Joint reporting by the NZ Herald and The Intercept has broken the news this morning that the GCSB was involved in spying on other candidates for the WTO director general role, which our esteemed Minister for Trade, Tim Groser, was campaigning hard for.
From The Intercept:
In the period leading up to the May 2013 appointment, the country’s electronic eavesdropping agency programmed an Internet spying system to intercept emails about a list of high-profile candidates from Brazil, Costa Rica, Ghana, Indonesia, Jordan, Kenya, Mexico, and South Korea.
…
… when it had become clear that Groser was not going to make the final shortlist, New Zealand’s prime minister, John Key, expressed his disappointment. “At the end of the day it was always going to be a long shot – so he gave it his best go with the support of the government,” Key said.
What the public didn’t know was that this support had included deploying the GCSB to spy on communications about the competitors.
There are two questions many New Zealanders may be asking themselves this morning.
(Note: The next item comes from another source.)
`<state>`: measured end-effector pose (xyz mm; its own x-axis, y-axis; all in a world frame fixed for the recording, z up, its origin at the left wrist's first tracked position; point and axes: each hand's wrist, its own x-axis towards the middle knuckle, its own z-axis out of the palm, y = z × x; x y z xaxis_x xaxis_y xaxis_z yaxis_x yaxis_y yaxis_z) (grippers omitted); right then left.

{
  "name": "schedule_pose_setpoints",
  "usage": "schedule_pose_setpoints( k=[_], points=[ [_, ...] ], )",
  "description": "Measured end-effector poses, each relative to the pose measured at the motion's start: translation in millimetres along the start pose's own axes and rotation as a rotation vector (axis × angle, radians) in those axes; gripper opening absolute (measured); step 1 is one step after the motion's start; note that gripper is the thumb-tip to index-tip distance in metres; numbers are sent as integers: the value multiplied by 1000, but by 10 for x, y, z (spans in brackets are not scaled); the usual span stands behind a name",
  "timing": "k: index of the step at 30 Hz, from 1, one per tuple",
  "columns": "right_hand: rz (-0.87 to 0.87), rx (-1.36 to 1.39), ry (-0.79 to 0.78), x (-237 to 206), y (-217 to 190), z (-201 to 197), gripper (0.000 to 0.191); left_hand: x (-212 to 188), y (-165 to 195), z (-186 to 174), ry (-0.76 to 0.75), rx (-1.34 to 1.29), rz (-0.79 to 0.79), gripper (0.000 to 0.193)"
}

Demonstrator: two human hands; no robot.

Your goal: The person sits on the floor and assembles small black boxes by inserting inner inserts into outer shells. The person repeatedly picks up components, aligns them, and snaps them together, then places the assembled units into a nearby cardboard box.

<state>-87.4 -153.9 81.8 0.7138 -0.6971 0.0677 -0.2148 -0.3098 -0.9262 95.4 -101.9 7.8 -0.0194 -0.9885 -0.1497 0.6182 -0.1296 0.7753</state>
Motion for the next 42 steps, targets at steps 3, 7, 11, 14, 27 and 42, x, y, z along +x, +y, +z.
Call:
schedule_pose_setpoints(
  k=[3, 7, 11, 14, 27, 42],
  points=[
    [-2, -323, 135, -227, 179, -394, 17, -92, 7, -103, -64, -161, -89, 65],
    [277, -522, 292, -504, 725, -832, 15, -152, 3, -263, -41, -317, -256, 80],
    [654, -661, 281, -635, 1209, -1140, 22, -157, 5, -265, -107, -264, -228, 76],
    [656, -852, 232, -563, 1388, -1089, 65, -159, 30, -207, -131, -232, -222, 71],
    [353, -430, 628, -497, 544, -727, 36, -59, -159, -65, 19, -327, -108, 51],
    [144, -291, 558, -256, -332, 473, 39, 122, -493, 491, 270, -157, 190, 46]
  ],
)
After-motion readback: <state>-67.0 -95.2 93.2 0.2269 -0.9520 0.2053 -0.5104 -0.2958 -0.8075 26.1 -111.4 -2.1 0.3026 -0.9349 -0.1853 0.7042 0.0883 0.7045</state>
The first is, “Well, what does the Director General of the WTO actually do?” You’d assume it would be something important and influential, given that we deployed our own intelligence agency to dig dirt on the other candidates.
Wikipedia summarises the role thus:
Because World Trade Organizations’ decisions are made by member states (through either a Ministerial Conference or through the General Council), the Director-General has little power over matters of policy – the role is primarily advisory and managerial.
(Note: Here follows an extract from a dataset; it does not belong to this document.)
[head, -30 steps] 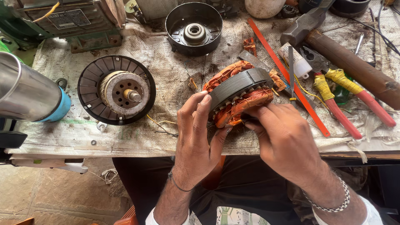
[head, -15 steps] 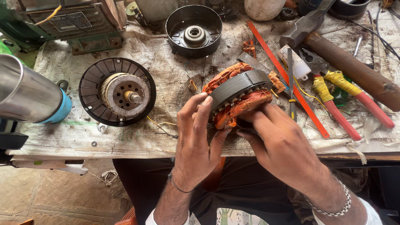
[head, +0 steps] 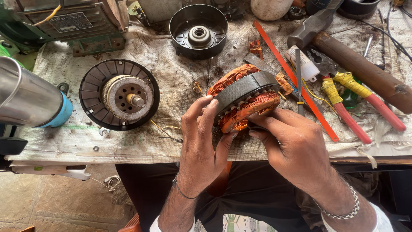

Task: The person holds an electric motor stator with copper windings on a workbench and repeatedly sands the edges of its laminated steel core using a small abrasive block, rotating the stator to reach different sections while other motor parts sit nearby.

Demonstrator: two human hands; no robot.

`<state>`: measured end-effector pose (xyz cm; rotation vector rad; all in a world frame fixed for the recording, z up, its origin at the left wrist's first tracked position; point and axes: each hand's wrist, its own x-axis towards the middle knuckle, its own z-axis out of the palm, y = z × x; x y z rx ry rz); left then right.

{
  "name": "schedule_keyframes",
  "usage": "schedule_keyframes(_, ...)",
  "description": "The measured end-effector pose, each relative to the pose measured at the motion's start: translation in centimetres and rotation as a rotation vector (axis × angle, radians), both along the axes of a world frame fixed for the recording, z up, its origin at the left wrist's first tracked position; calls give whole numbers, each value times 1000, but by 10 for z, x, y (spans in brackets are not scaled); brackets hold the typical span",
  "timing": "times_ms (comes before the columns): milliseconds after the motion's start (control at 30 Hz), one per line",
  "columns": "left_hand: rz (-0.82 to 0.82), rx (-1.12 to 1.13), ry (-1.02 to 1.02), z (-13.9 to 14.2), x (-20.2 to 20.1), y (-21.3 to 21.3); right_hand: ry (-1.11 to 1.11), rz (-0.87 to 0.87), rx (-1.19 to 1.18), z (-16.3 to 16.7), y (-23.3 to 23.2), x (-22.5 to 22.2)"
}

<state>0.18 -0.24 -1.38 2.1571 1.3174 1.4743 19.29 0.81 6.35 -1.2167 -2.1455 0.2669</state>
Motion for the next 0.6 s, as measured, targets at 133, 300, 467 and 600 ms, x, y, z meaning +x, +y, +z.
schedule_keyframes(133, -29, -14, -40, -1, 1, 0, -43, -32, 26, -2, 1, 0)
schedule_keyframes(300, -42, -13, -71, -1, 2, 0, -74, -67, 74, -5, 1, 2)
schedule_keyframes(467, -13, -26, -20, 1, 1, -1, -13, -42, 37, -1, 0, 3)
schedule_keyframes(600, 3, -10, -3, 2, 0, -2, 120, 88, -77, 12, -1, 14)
Not so heavy on the “influential”, then.
The second question is, “Why exactly was Tim Groser considered such a good candidate for the role that our government not only deployed our spies on his behalf, but allowed him to spend a quarter of a million dollars on travel to lobby for it?”
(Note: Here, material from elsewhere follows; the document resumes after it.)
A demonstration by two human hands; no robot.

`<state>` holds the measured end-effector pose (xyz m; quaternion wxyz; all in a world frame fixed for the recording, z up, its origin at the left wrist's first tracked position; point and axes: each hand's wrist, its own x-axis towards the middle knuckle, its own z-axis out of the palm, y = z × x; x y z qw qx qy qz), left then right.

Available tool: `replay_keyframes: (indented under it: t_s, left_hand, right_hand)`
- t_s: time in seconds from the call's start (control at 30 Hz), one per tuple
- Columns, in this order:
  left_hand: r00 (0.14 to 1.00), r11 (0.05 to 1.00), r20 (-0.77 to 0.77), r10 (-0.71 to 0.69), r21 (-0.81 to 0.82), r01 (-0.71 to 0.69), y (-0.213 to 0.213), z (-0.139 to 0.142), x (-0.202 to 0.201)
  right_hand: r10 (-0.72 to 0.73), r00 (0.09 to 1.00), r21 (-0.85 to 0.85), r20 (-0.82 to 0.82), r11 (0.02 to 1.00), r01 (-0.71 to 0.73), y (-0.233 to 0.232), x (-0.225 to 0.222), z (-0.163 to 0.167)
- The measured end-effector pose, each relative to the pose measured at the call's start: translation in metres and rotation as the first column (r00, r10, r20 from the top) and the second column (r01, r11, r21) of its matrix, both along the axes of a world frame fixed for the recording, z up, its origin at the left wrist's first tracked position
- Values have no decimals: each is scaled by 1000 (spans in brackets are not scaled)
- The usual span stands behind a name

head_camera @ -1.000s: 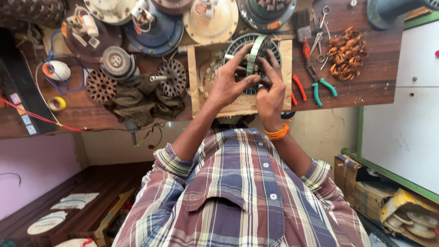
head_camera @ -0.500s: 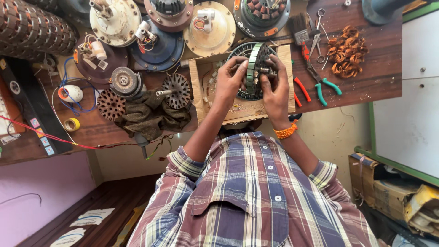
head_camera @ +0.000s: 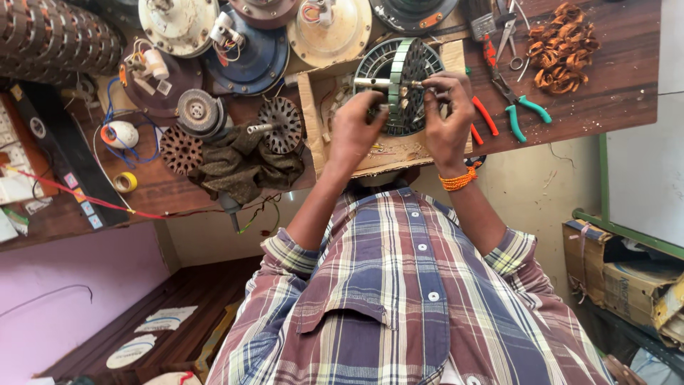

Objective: The person works on a fan motor at a cluttered workbench. They use pliers to cut and pull out old copper windings from the stator, fit a green ring component onto the rotor shaft by hand, press the parts together, and then file the rotor surface with a flat file.

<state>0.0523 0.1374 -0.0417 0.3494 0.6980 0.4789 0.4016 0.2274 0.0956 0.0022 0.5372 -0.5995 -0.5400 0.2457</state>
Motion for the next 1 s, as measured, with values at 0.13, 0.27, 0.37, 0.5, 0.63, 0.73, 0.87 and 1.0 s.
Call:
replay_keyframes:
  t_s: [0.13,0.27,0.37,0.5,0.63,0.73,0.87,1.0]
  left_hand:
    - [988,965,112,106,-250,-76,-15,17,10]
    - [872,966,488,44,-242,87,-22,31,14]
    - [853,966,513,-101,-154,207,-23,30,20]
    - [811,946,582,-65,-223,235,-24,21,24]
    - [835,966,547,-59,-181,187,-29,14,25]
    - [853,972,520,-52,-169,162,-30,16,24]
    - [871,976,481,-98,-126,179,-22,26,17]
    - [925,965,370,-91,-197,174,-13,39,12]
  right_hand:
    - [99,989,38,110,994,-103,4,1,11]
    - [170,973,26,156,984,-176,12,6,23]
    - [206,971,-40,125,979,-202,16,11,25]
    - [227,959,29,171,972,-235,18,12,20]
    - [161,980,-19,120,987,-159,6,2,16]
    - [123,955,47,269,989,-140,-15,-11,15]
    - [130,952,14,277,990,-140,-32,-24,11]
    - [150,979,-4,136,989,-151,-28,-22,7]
To your average New Zealander who doesn’t closely follow international trade, Tim Groser is best known as “that Cabinet Minister who spends an unbelievable amount of our money on hotel minibars.”
In 2010, he was in the news for a $466 minibar bill in Copenhagen – defended as “squarely within the rules” – and $1500 dinners in Peru. In 2012, he budgeted $44,000 for a two-day trip to Paris, and in 2014 splashed out on endangered Chilean sea bass in Singapore.
The biggest achievement noted on his Wikipedia page is announcing New Zealand’s withdrawal from the Kyoto Protocol.
So we have a Minister best known for his credit card bill having literally every resource of the state thrown at getting him a junket job with no actual influence, to the extent of accessing the NSA’s mass surveillance network to find out what anyone, anywhere in the world is saying about him and his competitors.
XKEYSCORE this: Tim Groser is an embarrassment and the GCSB’s lack of oversight is astounding.